Work order:
Could you set down exactly the lines of the data below, starting at the one that holds "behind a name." and ending at the one that holds "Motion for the", both included, and only those?

:: Data section ::

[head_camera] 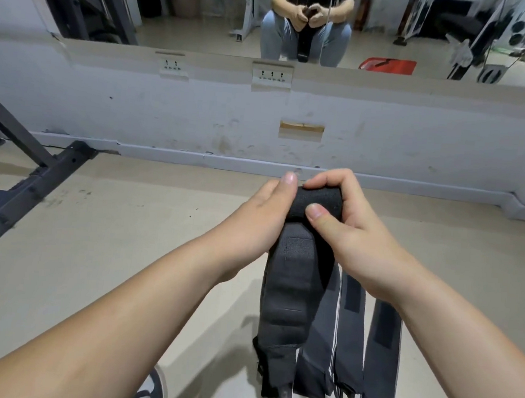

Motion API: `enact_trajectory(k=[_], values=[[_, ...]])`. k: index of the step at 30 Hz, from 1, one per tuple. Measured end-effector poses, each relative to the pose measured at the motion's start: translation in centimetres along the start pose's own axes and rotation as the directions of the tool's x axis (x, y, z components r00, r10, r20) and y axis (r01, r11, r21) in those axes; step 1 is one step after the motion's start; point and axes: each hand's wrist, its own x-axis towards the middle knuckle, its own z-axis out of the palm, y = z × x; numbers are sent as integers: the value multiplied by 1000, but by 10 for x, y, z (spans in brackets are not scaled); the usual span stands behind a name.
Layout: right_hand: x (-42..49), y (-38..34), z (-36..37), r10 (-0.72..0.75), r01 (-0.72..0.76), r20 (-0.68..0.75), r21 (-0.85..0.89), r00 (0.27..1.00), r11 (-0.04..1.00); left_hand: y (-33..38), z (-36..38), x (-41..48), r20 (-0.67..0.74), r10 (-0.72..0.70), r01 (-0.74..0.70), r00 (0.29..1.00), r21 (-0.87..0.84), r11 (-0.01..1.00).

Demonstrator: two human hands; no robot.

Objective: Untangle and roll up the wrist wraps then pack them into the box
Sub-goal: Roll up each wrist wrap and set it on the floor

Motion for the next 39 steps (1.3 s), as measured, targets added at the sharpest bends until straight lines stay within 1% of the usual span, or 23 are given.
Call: enact_trajectory(k=[2,4,6,8,11,13,15,18,21,22,23,24,26,27,29,31,33,35,37,39], values=[[0,-1,1,48,-49,16,19,999,999,-2,1,-1,-50,59,-59,997,7,998],[1,-4,2,111,-107,-13,152,994,982,-1,3,-4,-73,117,-118,990,-6,993],[3,-7,3,172,-156,-46,243,984,957,1,4,-5,-86,207,-205,975,30,978],[3,-8,4,213,-194,-46,256,976,947,3,4,-6,-82,257,-253,963,57,966],[2,-10,10,243,-240,28,302,970,923,5,-1,-7,-73,290,-287,954,39,957],[1,-12,12,258,-265,66,326,964,907,6,-6,-7,-38,304,-302,952,57,952],[2,-10,10,281,-283,56,336,958,898,5,-10,-7,24,319,-320,947,122,940],[2,-8,7,280,-272,16,306,960,912,1,-12,-8,109,341,-357,934,246,901],[1,-7,4,267,-262,29,318,963,911,-3,-9,-9,132,396,-415,909,384,825],[1,-6,2,254,-248,23,324,967,913,-2,-8,-9,130,416,-431,900,402,808],[1,-5,1,235,-226,14,331,972,916,-3,-7,-8,117,417,-428,901,381,819],[1,-4,0,211,-200,4,336,978,920,-2,-6,-7,87,389,-396,917,305,866],[1,-2,0,144,-132,-15,315,989,940,0,-4,-4,8,247,-246,969,72,966],[2,-1,0,107,-95,-26,290,994,952,1,-4,-2,-6,152,-152,988,-16,988],[4,1,1,48,-38,-37,233,998,972,1,-2,1,42,-13,19,999,-136,991],[4,1,2,19,-14,-26,184,999,983,1,-1,2,97,-105,121,990,-168,978],[3,1,2,-5,4,2,137,1000,991,1,-1,0,101,-121,136,987,-152,979],[2,1,0,-15,11,35,107,999,994,3,-1,-3,80,-108,122,991,-197,973],[2,1,-3,-4,-2,59,112,998,994,4,0,-3,53,-79,89,995,-251,964],[3,-3,-2,40,-47,43,162,998,986,4,2,-4,28,-27,33,999,-260,965]])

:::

Reply to the task:
Motion API: `enact_trajectory(k=[_], values=[[_, ...]])`. k: index of the step at 30 Hz, from 1, one per tuple. Measured end-effector poses, each relative to the pose measured at the motion's start: translation in centimetres along the start pose's own axes and rotation as the directions of the tool's x axis (x, y, z components r00, r10, r20) and y axis (r01, r11, r21) in those axes; step 1 is one step after the motion's start; point and axes: each hand's wrist, its own x-axis towards the middle knuckle, its own z-axis out of the palm, y = z × x; numbers are sent as integers: the value multiplied by 1000, but by 10 for x, y, z (spans in brackets are not scaled); the usual span stands behind a name.
Layout: right_hand: x (-42..49), y (-38..34), z (-36..37), r10 (-0.72..0.75), r01 (-0.72..0.76), r20 (-0.68..0.75), r21 (-0.85..0.89), r00 (0.27..1.00), r11 (-0.04..1.00); left_hand: y (-33..38), z (-36..38), x (-41..48), r20 (-0.67..0.74), r10 (-0.72..0.70), r01 (-0.74..0.70), r00 (0.29..1.00), r21 (-0.87..0.84), r11 (-0.01..1.00).

Demonstrator: two human hands; no robot.

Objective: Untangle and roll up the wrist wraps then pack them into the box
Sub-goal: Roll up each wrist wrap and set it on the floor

Motion for the next 39 steps (1.3 s), as measured, targets added at the sharpest bends until straight lines stay within 1% of the usual span, or 23 are given.

The output has nothing more to it.